▶ [TO DO]
Copy out again, unchanged, the listing below from the line that has "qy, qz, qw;" through the line that has "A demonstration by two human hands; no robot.".

▶ [DATASET CONTENT]

---

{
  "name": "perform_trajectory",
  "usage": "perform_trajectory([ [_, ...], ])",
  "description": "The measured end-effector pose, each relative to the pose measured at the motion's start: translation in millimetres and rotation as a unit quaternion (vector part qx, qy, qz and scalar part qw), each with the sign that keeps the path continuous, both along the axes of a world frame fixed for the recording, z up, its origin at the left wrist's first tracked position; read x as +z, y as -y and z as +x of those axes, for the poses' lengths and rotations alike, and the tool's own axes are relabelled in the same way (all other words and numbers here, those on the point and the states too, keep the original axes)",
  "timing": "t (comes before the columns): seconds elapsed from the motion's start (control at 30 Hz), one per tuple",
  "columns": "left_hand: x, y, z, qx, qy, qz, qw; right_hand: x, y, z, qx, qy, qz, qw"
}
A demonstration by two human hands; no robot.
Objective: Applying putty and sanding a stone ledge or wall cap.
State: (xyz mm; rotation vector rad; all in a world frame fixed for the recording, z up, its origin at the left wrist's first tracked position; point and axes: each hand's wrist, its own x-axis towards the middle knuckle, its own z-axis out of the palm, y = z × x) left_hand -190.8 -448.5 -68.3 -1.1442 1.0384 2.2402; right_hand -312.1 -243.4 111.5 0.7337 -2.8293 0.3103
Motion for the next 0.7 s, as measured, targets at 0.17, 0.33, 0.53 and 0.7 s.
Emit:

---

▶ [ANSWER SPACE]
  "columns": "left_hand: x, y, z, qx, qy, qz, qw; right_hand: x, y, z, qx, qy, qz, qw"
}
A demonstration by two human hands; no robot.

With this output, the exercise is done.